[What you will do]
A single number is expected: the count of lines in the records below that contain "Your".

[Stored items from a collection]
BEGIN

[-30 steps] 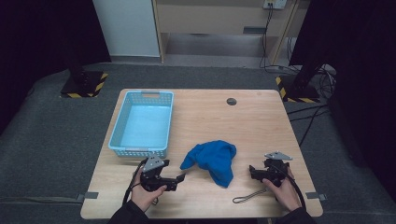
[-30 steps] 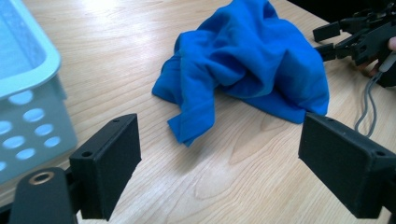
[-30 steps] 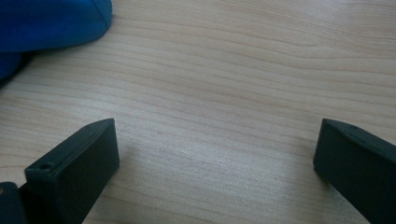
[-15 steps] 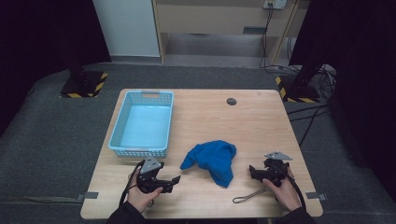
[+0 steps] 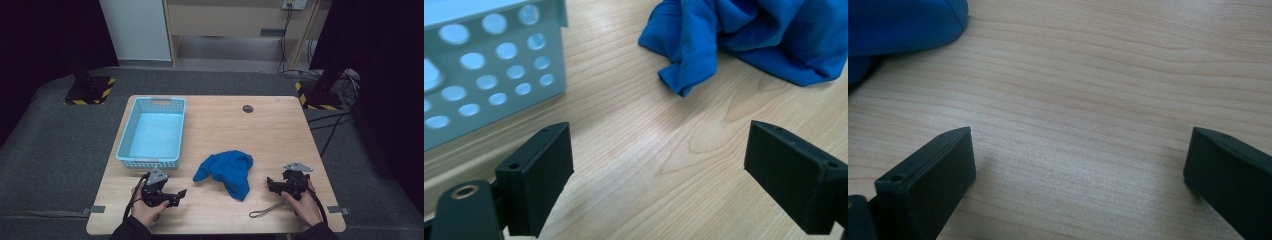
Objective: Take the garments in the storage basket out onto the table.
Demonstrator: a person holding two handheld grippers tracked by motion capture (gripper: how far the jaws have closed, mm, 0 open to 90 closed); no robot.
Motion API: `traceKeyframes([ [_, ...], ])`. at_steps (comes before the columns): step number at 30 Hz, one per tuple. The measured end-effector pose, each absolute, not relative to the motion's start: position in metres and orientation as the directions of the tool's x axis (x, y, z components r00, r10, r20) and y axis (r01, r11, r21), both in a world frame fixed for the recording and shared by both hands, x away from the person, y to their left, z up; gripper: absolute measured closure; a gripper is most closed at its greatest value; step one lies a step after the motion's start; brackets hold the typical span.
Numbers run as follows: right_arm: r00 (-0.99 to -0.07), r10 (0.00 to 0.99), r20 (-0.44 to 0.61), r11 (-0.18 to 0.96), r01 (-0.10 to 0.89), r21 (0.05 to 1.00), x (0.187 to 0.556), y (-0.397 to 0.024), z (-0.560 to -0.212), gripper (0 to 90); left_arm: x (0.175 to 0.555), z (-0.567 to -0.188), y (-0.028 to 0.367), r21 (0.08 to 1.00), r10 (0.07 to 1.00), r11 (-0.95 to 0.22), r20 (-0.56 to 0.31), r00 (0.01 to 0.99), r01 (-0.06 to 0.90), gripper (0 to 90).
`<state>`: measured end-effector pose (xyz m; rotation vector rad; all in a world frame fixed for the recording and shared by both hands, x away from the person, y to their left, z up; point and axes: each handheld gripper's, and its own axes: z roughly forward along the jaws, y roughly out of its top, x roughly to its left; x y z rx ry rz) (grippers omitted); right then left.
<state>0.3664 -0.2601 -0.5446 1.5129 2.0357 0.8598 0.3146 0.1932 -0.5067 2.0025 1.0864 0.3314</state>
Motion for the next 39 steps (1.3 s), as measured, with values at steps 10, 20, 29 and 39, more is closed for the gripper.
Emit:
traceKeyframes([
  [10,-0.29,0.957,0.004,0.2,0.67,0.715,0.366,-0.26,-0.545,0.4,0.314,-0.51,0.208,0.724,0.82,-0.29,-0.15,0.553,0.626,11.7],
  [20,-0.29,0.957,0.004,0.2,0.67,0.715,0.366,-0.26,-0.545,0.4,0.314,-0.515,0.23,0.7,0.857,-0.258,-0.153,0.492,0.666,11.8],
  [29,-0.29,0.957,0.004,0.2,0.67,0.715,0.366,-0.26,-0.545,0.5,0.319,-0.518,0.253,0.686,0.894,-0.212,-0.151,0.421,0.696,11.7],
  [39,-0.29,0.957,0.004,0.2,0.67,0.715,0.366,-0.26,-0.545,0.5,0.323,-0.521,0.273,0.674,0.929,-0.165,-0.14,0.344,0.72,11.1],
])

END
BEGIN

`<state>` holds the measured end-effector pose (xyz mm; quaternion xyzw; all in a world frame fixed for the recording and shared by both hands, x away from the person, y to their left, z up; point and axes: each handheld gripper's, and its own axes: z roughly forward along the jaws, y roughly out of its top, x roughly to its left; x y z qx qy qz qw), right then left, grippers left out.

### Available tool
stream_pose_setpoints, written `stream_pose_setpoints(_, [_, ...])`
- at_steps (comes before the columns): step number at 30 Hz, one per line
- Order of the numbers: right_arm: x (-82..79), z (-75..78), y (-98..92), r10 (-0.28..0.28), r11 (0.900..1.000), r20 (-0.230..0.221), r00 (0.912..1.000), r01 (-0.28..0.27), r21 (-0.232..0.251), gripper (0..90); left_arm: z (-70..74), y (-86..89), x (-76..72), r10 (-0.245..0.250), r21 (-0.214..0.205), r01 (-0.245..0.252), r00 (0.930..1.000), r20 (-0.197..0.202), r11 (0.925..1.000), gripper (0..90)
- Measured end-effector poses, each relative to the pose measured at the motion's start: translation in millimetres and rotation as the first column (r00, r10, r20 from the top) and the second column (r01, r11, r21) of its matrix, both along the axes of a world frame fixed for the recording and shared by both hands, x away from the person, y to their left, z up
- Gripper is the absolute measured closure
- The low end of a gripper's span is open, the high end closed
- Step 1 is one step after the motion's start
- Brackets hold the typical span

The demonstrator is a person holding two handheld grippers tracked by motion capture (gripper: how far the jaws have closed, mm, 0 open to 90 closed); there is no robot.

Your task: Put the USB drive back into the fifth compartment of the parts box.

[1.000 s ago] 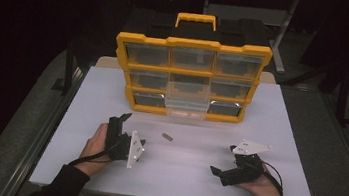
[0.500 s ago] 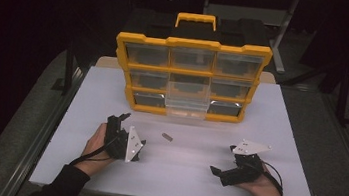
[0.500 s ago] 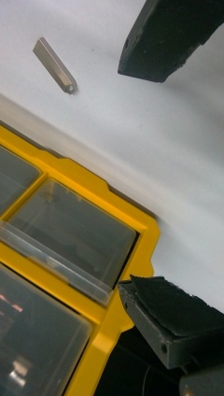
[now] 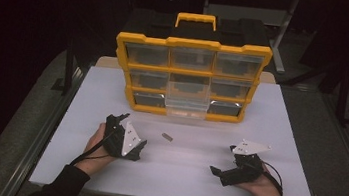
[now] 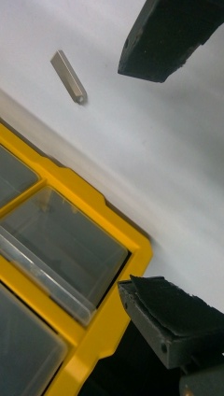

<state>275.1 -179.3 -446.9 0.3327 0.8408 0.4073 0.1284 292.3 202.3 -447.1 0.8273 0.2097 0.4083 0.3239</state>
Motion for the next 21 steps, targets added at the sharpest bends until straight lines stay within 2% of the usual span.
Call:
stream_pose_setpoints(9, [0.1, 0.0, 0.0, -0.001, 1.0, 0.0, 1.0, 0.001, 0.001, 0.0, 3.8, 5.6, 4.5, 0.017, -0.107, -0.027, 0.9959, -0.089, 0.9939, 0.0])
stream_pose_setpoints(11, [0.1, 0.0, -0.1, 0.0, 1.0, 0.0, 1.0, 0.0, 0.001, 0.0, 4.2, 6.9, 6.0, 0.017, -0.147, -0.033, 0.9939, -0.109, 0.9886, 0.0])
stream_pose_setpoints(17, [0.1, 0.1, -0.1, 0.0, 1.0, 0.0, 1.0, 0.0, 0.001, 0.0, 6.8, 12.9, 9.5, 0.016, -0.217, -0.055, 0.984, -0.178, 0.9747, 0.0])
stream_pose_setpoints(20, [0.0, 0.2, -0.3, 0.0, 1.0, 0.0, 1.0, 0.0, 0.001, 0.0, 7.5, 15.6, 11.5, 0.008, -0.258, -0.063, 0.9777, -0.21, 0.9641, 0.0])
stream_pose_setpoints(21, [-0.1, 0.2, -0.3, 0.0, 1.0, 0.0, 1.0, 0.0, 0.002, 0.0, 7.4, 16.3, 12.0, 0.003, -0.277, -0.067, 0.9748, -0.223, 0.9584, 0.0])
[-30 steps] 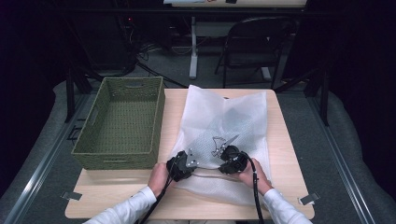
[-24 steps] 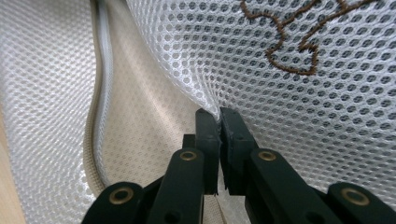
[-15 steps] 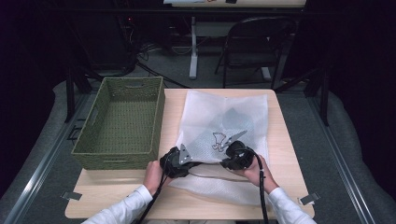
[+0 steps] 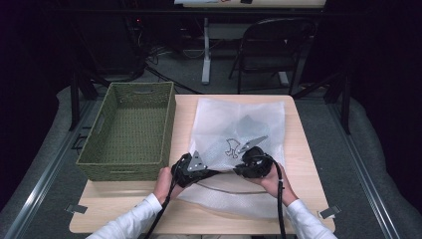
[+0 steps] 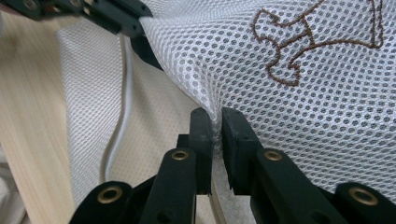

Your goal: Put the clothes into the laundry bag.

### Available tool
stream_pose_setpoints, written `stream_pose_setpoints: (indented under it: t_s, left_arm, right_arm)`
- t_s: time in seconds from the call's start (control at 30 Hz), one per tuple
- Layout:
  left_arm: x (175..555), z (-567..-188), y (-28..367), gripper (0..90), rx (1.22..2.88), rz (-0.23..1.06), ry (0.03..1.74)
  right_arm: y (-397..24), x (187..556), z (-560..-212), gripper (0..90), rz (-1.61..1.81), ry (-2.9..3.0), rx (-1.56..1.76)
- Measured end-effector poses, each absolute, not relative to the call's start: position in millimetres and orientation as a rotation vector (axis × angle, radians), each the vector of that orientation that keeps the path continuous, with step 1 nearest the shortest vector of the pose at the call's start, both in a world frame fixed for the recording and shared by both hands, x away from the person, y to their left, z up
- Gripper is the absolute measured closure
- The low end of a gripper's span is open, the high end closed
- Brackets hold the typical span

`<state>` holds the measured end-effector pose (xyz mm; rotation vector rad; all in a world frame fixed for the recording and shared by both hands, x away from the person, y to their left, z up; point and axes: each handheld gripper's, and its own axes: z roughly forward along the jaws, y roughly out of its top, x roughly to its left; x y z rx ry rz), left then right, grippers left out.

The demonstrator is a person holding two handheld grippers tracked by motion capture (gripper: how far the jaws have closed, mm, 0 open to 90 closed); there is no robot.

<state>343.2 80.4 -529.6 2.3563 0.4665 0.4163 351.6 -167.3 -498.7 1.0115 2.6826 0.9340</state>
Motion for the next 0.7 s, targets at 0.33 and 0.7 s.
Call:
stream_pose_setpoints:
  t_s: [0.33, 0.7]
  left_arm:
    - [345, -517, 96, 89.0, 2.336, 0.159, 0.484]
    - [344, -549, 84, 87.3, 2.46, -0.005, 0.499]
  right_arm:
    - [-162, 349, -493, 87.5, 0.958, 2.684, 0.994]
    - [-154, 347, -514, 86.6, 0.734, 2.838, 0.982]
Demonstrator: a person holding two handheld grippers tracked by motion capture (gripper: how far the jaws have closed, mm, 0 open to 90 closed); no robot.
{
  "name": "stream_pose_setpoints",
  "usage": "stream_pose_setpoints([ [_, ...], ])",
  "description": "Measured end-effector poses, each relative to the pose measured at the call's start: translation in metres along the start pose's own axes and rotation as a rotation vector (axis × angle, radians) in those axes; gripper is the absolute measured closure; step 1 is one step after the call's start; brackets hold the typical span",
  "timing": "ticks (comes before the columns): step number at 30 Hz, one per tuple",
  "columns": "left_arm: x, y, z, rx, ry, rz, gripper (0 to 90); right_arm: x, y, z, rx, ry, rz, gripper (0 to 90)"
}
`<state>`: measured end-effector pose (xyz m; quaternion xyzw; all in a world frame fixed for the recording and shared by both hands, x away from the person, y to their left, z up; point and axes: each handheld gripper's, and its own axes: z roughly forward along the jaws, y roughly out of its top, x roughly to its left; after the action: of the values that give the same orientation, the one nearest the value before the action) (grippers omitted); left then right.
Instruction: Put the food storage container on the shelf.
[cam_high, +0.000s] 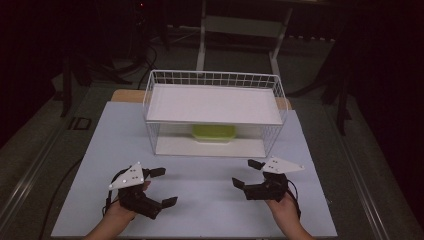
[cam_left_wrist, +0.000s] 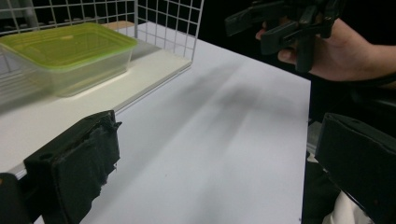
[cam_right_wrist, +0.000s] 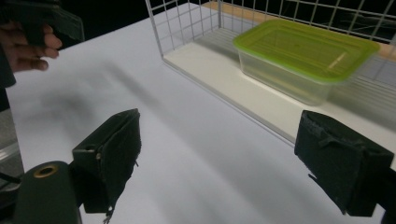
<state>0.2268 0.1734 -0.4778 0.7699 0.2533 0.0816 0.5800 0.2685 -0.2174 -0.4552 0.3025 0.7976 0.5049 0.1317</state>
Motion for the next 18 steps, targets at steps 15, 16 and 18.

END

[Response below]
2